两人牵着手穿过操场,清晨的阳光透过香樟树叶的缝隙洒下斑驳光影。路过篮球场时,几个高年级男生正在练习三步上篮,篮球撞击地面的“砰砰”声和少年们充满活力的呼喊交织在一起,充满了蓬勃的生命力。

“还记得我们大学第一次约会吗?”李若雨忽然轻声说,“就在学校的篮球场边上,你打完球满头大汗地跑过来,非要给我表演投篮。”

陆沉的脚步顿了一下,眼底漾开温柔的笑意:“怎么不记得?你当时还说我是‘四肢发达头脑简单’的典型代表。”

“我说过吗?”李若雨佯装惊讶地瞪大眼睛,“不可能!我明明说的是‘阳光健康的运动型帅哥’!”

“好好好,你说的都对。”陆沉笑着揽住妻子的肩,“不过后来我发现,某人其实偷偷羡慕我能轻松灌篮呢。”

“谁羡慕了!”李若雨的脸颊微微泛红,轻轻捶了他一下,“自恋狂。”

两人说说笑笑地走出校门,清晨的微风拂过脸颊,带着草木的清新气息。各自开车奔赴工作岗位,城市的脉搏在他们的车轮下平稳有力地跳动着。

上午十点,陆沉正在电脑前核对一组复杂的实验数据,手机震动起来。屏幕上跳出李若雨的名字。

“喂,老婆。”他按下接听键。

“老公,”李若雨的声音听起来有些急促,“你现在方便说话吗?语语的老师刚才给我打电话了……”

陆沉的心猛地一沉:“出什么事了?语语受伤了?”

“不是……”李若雨深吸一口气,“是课间操的时候,语语不肯排队做操,躲在花坛后面哭。林老师说劝了好久都没用,只好打电话问问情况。”

陆沉眉头紧锁:“怎么回事?她以前在幼儿园不是挺开朗的吗?”

“我问她了,”李若雨的声音带着一丝疲惫,“她说……她说觉得自己做的广播体操很难看,动作总是比别人慢半拍,怕同学们笑话她。”

陆沉沉默了几秒,胸口像是堵了一团棉花。他想起了早上女儿小心翼翼的样子,想起了她攥紧裙角的手指。这个小丫头,继承了李若雨的细腻敏感,却又偏偏遇上这么一件需要勇气和自信的事情。

“别急,”他尽量让自己的声音听起来镇定,“你先别批评她,也别逼她。等我中午下班,我去学校接她,咱们好好聊聊。”

“嗯,也只能这样了。”李若雨叹了口气,“明谦那边倒是没事,他今天还因为当了数学课代表,被老师表扬了呢。”

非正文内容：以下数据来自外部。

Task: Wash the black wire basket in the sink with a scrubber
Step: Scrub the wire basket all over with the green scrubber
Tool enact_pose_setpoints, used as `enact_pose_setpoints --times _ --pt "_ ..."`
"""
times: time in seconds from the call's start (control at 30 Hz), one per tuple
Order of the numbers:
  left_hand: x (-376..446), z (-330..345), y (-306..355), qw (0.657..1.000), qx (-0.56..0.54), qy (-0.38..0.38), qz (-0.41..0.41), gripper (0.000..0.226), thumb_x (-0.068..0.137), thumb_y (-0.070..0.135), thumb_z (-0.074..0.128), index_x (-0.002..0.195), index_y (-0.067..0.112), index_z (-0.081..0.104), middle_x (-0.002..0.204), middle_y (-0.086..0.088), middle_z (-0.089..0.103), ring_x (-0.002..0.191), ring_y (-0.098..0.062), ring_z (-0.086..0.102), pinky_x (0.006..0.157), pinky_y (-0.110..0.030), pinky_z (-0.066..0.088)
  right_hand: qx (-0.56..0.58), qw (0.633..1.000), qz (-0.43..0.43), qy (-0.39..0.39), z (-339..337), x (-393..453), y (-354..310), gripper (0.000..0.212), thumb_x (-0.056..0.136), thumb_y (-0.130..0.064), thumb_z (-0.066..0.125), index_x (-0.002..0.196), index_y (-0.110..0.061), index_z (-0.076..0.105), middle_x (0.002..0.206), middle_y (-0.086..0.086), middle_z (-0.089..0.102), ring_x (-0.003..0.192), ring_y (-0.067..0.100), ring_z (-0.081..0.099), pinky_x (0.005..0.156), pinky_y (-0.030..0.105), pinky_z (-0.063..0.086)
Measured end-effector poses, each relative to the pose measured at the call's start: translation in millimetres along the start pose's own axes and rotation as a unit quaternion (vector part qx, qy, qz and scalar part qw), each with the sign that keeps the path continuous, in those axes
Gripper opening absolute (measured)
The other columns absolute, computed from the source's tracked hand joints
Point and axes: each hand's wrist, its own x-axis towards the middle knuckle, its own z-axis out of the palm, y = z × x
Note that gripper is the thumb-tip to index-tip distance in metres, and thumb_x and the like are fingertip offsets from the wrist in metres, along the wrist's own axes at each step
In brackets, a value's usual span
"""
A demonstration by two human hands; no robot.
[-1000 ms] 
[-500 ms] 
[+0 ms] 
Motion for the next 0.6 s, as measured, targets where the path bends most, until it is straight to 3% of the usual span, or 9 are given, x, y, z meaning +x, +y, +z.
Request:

提到儿子,陆沉的心情稍微放松了一点:“臭小子,行啊你。晚上回去给他加个鸡腿。”

挂断电话,陆沉盯着屏幕上密密麻麻的数据,却一个字也看不进去。他脑海里反复浮现女儿躲在花坛后面偷偷抹眼泪的画面,心里又酸又疼。他想起自己小时候因为口吃被同学嘲笑的经历,那种孤立无援的恐惧感至今记忆犹新。

中午十二点半,陆沉准时出现在陆知语所在的小学门口。他特意换了件休闲外套,摘掉了工作牌,不想让女儿觉得他是来兴师问罪的。

林老师已经在门口等候,见到他,脸上露出理解的微笑:“陆先生您好,知语这孩子在班里其实挺安静的,就是今天突然闹了点小脾气。”

“麻烦您了,林老师。”陆沉点点头,“孩子胆小,给您添麻烦了。”

“没事的。”林老师摇摇头,“我带您去教室吧,知语现在情绪稳定多了。”

一年三班的教室里空荡荡的,午休时间大部分孩子都回家了。陆知语一个人坐在靠窗的位置,低着头,手指无意识地抠着课桌边缘的一道划痕。阳光透过玻璃窗照在她身上,给她单薄的小小身影镀上了一层柔和的金边。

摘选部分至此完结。